By Carola Suárez-Orozco and Verónica Boix-Mansilla, Harvard University
This post is part one in a two-part series on why cultivating narratives about family migrations matters and how we might do so in powerful ways.
Every day, children in our classrooms navigate multiple contexts—school, home and neighborhood, each contributing to their understanding of who they are, where they come from, and the roles they might play as members of multiple communities. Immigrant-origin children—who make up well over a quarter of our students—straddle cultures, languages, dialects and value systems at home, at school, and in cultural and religious institutions, making their lives particularly rich and complex.
Yet, all too often, the richness of children's home life becomes invisible at school. Their rich stories find no room in classrooms that view monocultural and monolingual English ways as the norm and other languages and cultures as deviations from the mainstream. At the same time, immigrant-origin families find themselves pressed to minimize their rich family stories and traditions in pursuit of effective adaptation to the new land.

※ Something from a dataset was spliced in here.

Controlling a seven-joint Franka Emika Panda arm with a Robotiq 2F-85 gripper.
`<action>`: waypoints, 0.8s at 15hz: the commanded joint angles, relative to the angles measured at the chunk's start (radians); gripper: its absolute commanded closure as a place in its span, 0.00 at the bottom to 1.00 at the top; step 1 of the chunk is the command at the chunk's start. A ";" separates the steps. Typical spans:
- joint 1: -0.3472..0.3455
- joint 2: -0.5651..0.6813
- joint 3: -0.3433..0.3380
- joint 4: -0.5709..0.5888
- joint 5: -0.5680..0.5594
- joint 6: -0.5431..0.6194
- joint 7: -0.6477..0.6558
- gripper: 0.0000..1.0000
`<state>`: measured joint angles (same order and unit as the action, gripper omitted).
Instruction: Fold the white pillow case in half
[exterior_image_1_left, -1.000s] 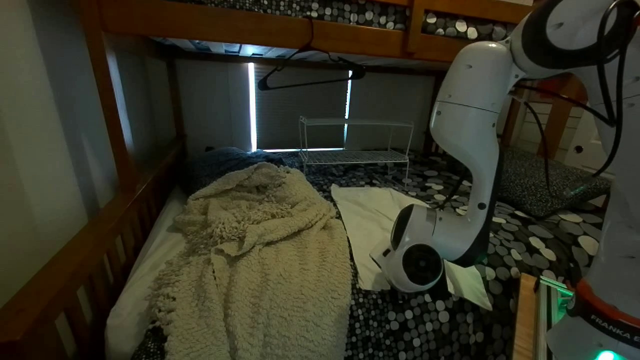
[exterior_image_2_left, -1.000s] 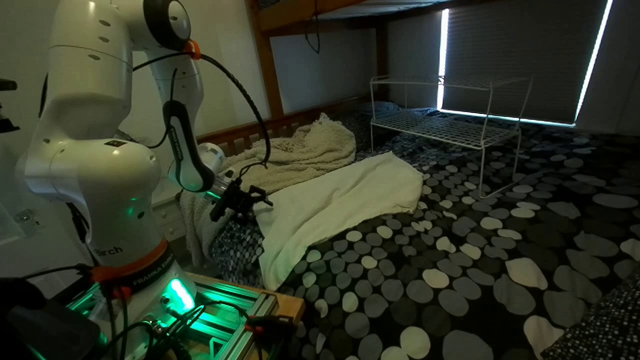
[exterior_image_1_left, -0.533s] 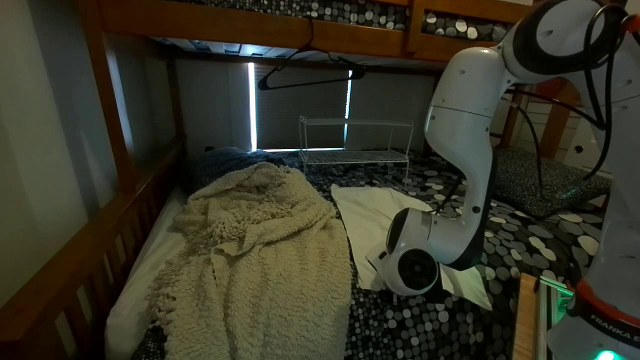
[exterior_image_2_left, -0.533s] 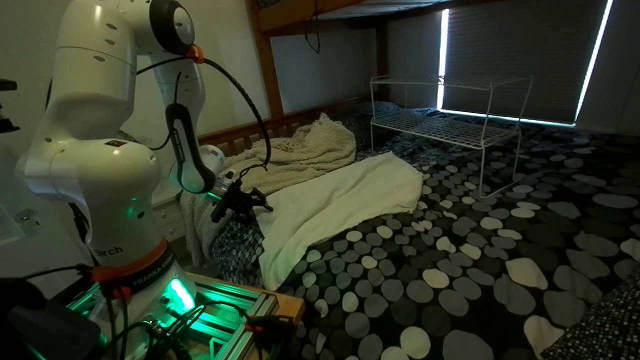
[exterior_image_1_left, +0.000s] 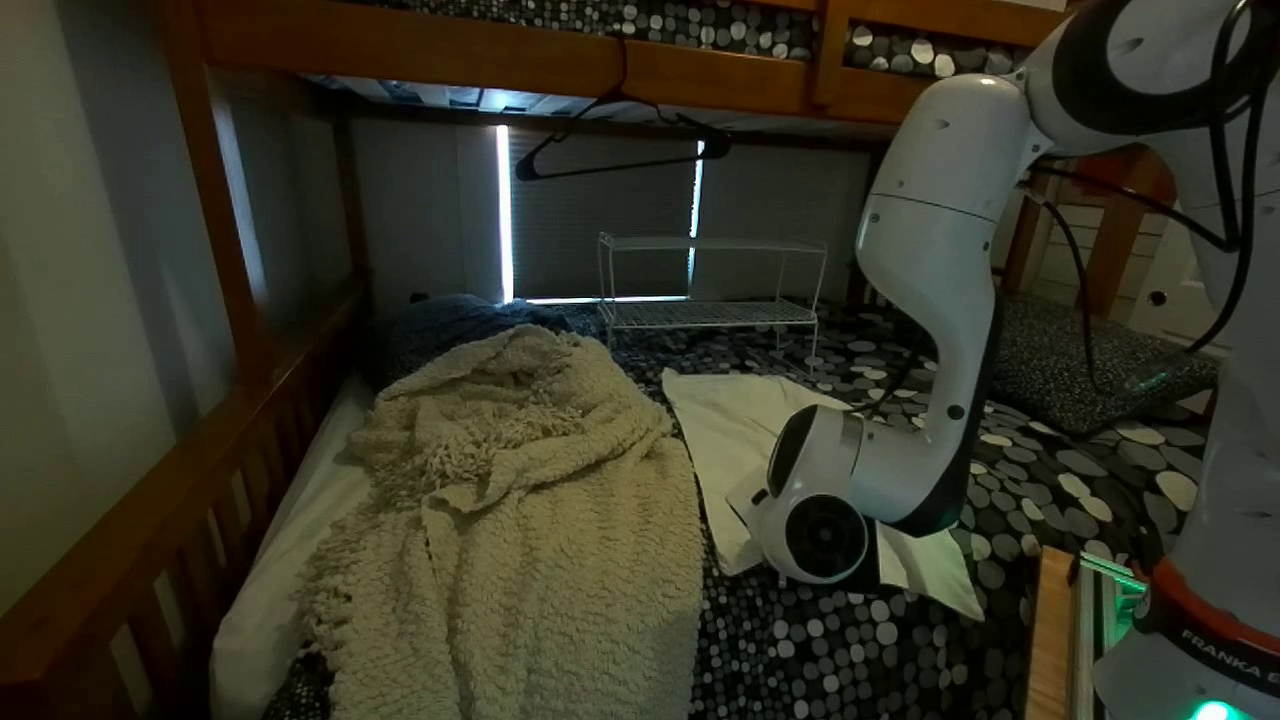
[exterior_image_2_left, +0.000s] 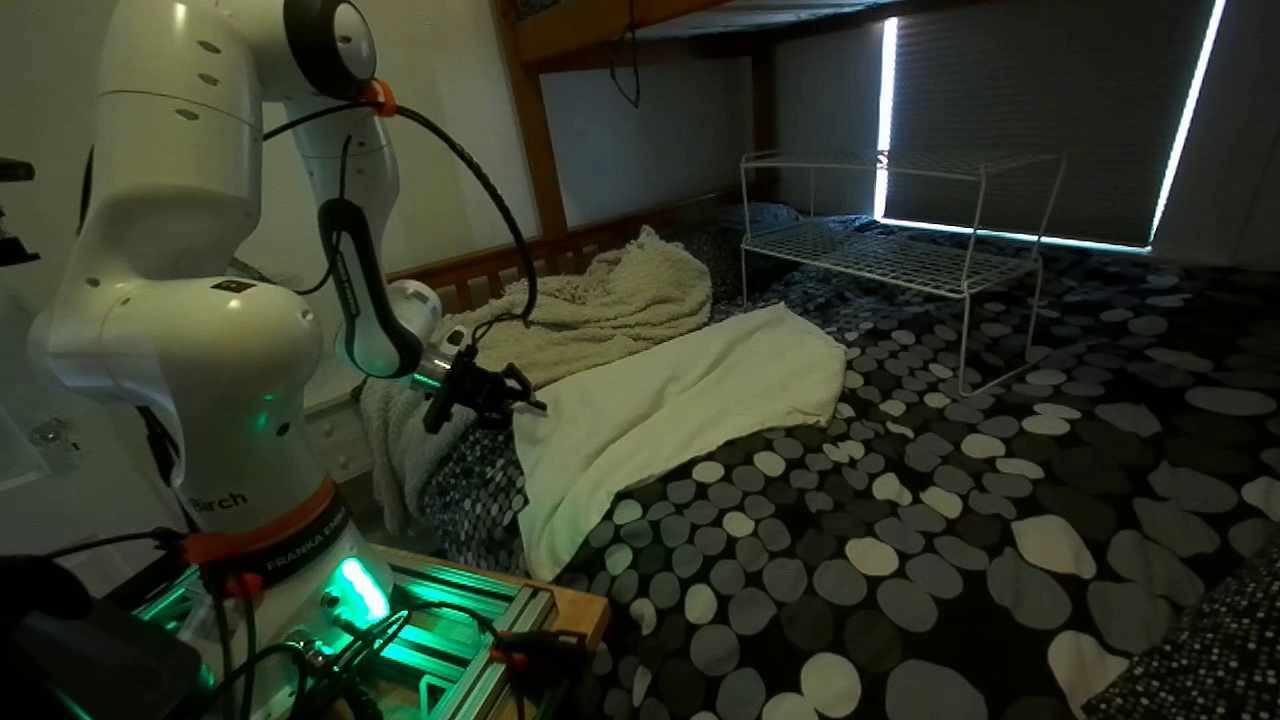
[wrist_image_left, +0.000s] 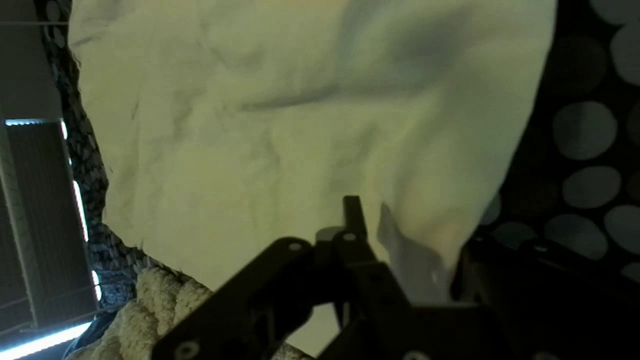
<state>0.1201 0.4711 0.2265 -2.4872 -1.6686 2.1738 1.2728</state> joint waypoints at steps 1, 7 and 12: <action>0.015 -0.053 0.008 -0.033 0.075 -0.041 -0.071 0.67; 0.000 -0.131 0.010 -0.050 0.109 0.013 -0.310 1.00; -0.030 -0.208 -0.003 -0.057 0.191 0.139 -0.659 1.00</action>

Family stories matter for children and adults’ well-being, to deepen family bonds, and for healthy social integration into the new land. Recognizing the growing invisibility of immigrant-origin family stories calls for new ways in which schools and cultural institutions might rethink family engagement priorities.
Why are immigrant-origin family stories invisible?
Within the classroom, a focus on English language acquisition, a packed curriculum, and the demands of high-stakes testing make attention to culturally responsive practices (including attention to family cultural narratives, traditions and activities) seem trivial. Yet there is ample research and accumulated classroom wisdom showing that engaging young people’s home cultures and languages outside school can serve to counter systemic inequities facing students of color by encompassing cultural affirmation, supporting social and emotional well-being, and nurturing interpersonal relations and civic efficacy for students in their everyday classroom experiences.[1]
At home, the wisdom, values and cultural assets that families bring to children’s growth can be taken for granted, amid busy work schedules and chores. Here, too, family stories of a distant childhood “back home” might seem irrelevant when facing the urgency of supporting the family in a new albeit foreign land. Further, caretakers, who may have gone through traumatic circumstances, may wish to move on and shield their children from these past pains. In turn, children, in their rush to acculturate, may feel shame around their
parents’ old-country ways and feign disinterest in their lives before migration. Such budding intergenerational gaps complicate parents’ sense of effectiveness in child rearing and dynamics of care.
The silence around family stories is problematic. When personal stories are left outside the classroom, students come to learn that they only matter as “English learners” or “math students.” When family stories remain invisible in the home, the whole family may come to believe that such stories do not matter.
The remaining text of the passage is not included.